## TASK TO CARRY OUT
In the material below, the lines from the one containing "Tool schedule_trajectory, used" through the one containing "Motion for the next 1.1" are to be given again exactly, ends included, and no others.

## SOURCE INFORMATION
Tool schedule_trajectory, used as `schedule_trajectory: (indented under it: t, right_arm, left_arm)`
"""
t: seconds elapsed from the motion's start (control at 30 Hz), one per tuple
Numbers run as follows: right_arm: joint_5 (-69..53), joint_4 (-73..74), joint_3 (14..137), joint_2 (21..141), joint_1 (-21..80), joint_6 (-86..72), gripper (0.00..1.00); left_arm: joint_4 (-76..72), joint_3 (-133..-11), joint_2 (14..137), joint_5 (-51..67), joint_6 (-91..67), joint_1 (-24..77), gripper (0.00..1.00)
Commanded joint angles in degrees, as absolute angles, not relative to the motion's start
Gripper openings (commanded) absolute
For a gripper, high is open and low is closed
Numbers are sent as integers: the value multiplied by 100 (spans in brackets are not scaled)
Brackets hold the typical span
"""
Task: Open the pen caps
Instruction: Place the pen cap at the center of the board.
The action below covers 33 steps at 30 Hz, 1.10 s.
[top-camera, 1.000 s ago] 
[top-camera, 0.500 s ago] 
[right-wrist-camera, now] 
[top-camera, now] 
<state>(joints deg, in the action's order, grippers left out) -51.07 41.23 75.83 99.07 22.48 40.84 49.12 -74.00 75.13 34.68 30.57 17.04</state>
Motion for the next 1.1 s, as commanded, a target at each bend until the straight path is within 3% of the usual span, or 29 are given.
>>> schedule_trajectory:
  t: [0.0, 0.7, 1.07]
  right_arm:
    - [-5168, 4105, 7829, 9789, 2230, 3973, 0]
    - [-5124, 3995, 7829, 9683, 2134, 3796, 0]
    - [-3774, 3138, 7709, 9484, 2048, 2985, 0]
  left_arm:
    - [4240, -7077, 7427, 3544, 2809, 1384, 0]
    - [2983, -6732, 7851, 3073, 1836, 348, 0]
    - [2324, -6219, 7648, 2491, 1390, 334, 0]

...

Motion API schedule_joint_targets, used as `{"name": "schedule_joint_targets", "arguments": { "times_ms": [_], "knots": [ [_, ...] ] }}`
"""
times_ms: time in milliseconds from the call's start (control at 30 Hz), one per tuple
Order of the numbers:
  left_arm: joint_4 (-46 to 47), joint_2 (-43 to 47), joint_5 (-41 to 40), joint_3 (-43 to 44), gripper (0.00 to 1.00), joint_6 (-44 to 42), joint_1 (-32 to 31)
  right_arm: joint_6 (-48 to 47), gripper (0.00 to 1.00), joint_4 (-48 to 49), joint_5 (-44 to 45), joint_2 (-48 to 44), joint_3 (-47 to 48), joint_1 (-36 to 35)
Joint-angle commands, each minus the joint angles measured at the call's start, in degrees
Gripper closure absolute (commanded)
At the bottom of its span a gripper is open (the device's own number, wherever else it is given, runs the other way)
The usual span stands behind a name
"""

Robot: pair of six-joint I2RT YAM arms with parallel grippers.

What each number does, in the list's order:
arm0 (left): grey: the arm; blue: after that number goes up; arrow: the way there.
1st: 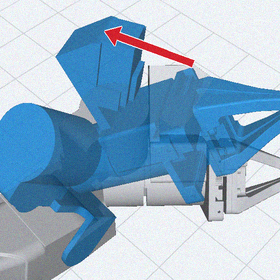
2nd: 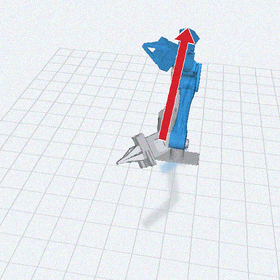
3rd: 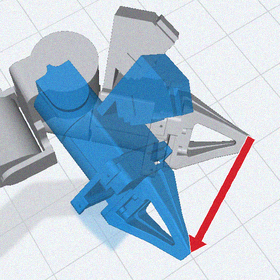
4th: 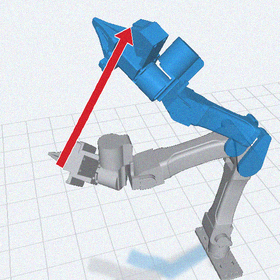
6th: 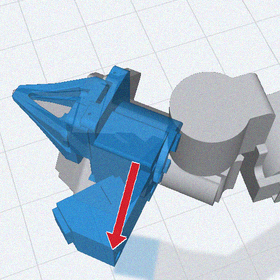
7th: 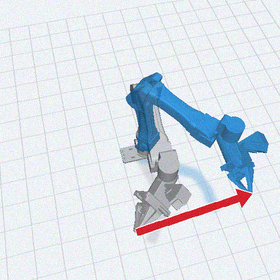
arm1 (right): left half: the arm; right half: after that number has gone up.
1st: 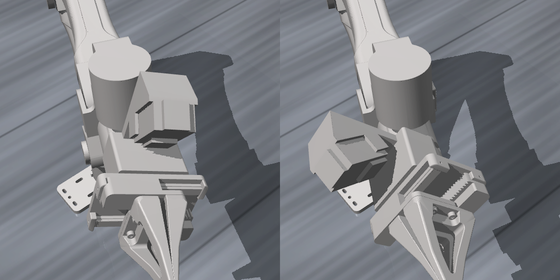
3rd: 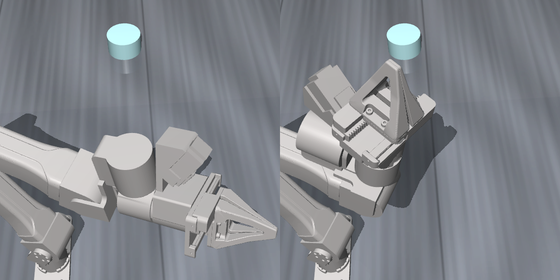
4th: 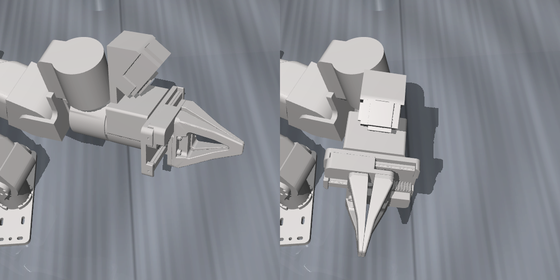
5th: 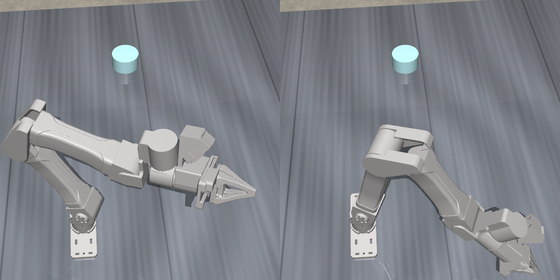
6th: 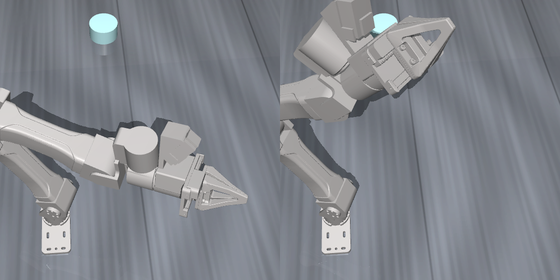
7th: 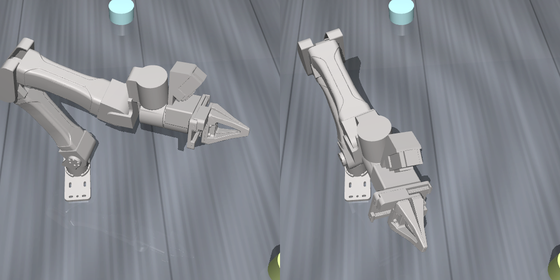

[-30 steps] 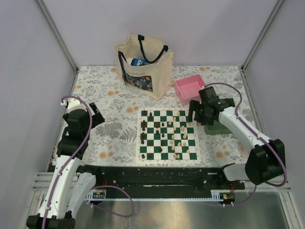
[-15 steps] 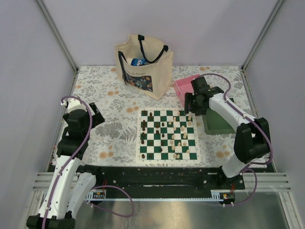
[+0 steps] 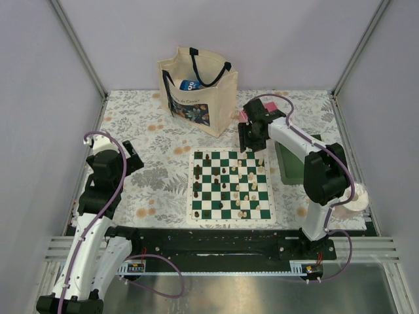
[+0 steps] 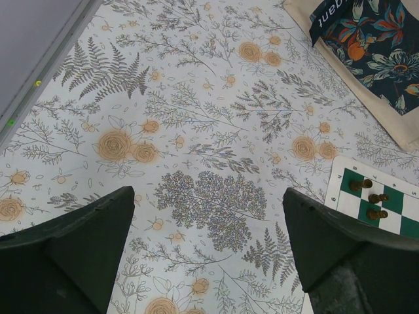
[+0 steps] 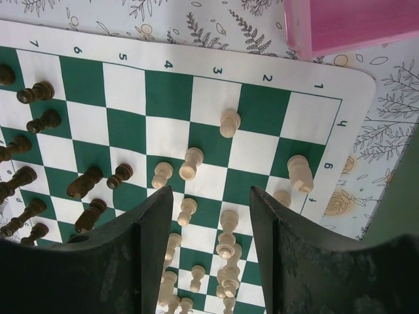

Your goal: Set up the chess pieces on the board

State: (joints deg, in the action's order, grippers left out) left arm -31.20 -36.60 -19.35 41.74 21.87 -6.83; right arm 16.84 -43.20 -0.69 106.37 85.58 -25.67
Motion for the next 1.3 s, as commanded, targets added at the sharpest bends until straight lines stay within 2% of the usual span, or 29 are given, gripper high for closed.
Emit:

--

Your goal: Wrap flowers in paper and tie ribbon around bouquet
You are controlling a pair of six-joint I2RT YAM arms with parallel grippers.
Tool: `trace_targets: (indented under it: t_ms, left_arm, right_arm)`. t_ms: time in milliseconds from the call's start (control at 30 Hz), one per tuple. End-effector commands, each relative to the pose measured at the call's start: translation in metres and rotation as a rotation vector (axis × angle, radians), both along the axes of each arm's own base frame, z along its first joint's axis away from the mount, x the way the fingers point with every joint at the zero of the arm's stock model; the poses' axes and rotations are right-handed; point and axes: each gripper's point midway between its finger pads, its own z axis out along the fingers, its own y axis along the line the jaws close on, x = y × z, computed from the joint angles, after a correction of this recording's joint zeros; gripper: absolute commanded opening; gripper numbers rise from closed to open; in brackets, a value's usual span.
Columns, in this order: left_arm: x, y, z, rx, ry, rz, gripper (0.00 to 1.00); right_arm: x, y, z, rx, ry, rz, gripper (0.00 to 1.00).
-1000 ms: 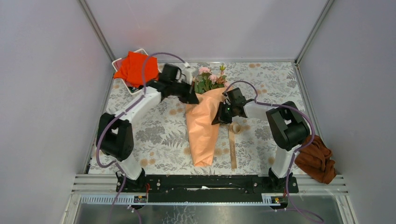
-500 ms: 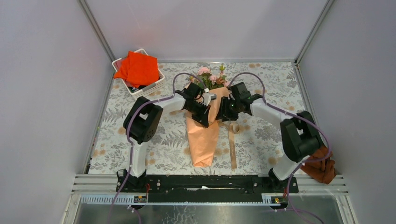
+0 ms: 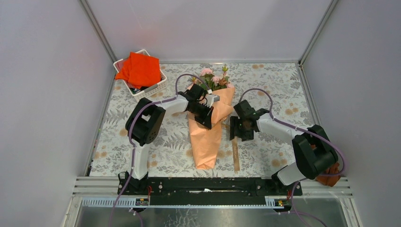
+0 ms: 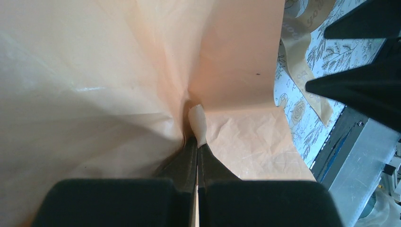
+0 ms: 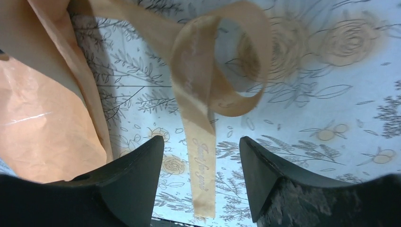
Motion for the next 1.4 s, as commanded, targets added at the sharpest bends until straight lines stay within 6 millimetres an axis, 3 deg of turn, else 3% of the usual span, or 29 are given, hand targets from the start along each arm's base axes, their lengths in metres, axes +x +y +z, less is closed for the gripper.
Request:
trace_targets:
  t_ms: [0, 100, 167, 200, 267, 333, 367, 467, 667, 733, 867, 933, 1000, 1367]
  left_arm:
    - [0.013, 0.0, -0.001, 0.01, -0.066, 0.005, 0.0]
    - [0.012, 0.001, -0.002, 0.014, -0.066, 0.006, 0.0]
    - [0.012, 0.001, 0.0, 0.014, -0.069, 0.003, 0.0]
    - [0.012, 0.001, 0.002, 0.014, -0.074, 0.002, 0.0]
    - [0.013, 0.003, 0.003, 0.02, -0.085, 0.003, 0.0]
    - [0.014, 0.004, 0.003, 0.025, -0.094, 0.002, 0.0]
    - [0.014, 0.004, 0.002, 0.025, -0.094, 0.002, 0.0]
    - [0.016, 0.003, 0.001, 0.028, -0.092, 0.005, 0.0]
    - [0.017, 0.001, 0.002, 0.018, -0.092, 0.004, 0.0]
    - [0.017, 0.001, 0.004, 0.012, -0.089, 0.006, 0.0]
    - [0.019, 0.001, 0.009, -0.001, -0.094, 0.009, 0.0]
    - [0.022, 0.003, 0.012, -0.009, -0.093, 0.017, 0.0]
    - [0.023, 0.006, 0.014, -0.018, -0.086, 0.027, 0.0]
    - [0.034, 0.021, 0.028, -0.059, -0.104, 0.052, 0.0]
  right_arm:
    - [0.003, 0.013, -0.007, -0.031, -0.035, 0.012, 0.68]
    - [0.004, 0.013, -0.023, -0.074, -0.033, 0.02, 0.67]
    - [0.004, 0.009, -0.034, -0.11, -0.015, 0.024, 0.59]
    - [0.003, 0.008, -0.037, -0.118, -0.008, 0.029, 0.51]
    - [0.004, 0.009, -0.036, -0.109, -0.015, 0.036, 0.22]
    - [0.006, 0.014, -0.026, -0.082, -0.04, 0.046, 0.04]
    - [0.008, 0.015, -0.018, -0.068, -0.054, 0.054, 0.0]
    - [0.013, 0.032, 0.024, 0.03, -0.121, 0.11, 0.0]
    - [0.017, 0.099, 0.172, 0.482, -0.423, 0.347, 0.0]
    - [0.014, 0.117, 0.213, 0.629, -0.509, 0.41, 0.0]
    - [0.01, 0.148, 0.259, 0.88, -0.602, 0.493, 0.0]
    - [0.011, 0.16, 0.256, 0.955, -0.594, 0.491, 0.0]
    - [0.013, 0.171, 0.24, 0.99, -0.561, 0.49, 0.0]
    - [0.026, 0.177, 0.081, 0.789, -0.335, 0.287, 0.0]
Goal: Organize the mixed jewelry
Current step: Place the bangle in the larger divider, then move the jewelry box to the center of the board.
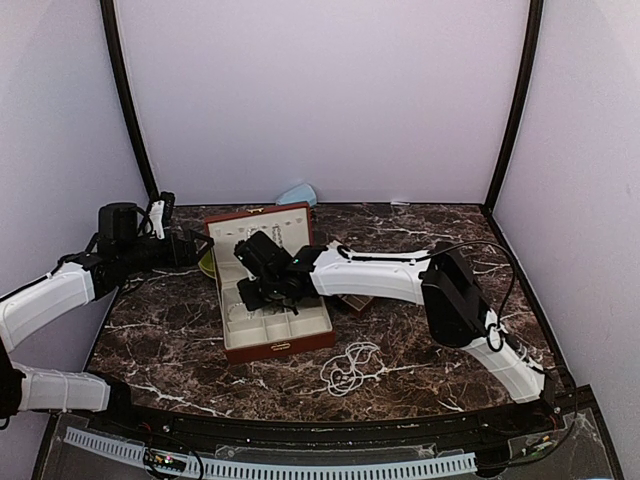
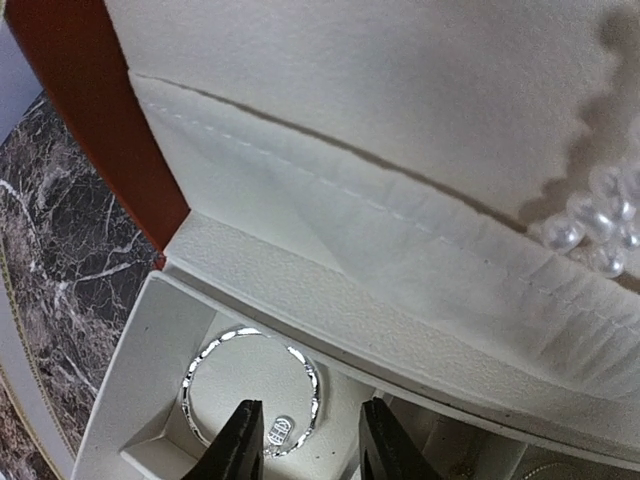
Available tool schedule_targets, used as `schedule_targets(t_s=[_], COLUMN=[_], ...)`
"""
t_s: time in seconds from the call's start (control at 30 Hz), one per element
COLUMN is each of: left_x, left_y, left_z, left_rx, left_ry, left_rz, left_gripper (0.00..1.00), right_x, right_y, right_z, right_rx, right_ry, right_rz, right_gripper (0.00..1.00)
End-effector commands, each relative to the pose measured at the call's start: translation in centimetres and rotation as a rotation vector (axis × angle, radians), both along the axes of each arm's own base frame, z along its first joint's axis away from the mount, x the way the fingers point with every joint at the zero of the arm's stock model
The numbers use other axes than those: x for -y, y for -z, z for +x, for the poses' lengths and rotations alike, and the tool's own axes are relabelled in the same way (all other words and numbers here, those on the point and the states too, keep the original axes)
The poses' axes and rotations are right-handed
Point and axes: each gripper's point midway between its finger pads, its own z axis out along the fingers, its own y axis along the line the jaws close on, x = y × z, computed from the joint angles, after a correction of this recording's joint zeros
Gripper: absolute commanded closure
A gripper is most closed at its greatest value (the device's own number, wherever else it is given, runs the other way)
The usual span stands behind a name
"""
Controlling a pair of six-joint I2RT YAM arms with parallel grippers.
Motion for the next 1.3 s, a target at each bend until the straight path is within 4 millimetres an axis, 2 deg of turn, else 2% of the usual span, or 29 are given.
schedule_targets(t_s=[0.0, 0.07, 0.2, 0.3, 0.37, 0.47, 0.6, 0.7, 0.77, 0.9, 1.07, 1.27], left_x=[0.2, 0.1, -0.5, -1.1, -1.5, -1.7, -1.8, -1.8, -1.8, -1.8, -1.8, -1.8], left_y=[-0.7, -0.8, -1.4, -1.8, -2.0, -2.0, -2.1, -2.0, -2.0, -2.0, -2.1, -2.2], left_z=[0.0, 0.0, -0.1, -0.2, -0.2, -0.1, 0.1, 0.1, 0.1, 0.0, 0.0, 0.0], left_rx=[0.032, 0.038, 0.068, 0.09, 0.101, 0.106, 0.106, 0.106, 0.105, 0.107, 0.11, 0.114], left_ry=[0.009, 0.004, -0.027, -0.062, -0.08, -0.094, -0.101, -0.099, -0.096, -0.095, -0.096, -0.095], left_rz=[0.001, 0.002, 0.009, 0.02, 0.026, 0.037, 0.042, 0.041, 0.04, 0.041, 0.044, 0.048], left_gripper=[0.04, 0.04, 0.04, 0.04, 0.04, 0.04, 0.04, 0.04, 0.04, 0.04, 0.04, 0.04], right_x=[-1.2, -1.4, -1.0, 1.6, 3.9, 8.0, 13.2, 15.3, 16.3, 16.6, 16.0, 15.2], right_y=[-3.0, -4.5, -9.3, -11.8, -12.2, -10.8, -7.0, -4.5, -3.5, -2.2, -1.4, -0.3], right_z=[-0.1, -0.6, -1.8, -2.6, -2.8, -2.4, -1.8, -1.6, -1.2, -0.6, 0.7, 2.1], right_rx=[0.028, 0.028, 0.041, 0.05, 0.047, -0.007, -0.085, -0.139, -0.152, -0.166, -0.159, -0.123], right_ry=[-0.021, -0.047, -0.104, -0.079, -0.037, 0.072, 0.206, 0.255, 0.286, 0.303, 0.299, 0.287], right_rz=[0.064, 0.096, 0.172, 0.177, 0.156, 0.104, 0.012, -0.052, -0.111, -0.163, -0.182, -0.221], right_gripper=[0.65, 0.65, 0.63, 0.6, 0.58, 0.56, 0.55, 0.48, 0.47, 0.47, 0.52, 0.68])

## TASK OUTPUT
Tool schedule_trajectory, used as `schedule_trajectory: (indented under it: t, right_arm, left_arm)`
"""
t: seconds elapsed from the motion's start (control at 30 Hz), one per tuple
Numbers run as follows: right_arm: joint_5 (-69..53), joint_4 (-73..74), joint_3 (14..137), joint_2 (21..141), joint_1 (-21..80), joint_6 (-86..72), gripper (0.00..1.00); left_arm: joint_4 (-76..72), joint_3 (-133..-11), joint_2 (14..137), joint_5 (-51..67), joint_6 (-91..67), joint_1 (-24..77), gripper (0.00..1.00)
Commanded joint angles in degrees, as absolute angles, not relative to the motion's start
Gripper openings (commanded) absolute
For a gripper, high is open and low is closed
Numbers are sent as integers: the value multiplied by 100 (spans in brackets are not scaled)
Brackets hold the typical span
"""
Task: Open the pen caps
Instruction: Place the pen cap at the center of the board.
The action below covers 33 steps at 30 Hz, 1.10 s.
[top-camera, 1.000 s ago] 
[top-camera, 0.500 s ago] 
[right-wrist-camera, now] 
[top-camera, now] 
<state>(joints deg, in the action's order, grippers left out) -51.07 41.23 75.83 99.07 22.48 40.84 49.12 -74.00 75.13 34.68 30.57 17.04</state>
Motion for the next 1.1 s, as commanded, a target at each bend until the straight path is within 3% of the usual span, or 29 are given.

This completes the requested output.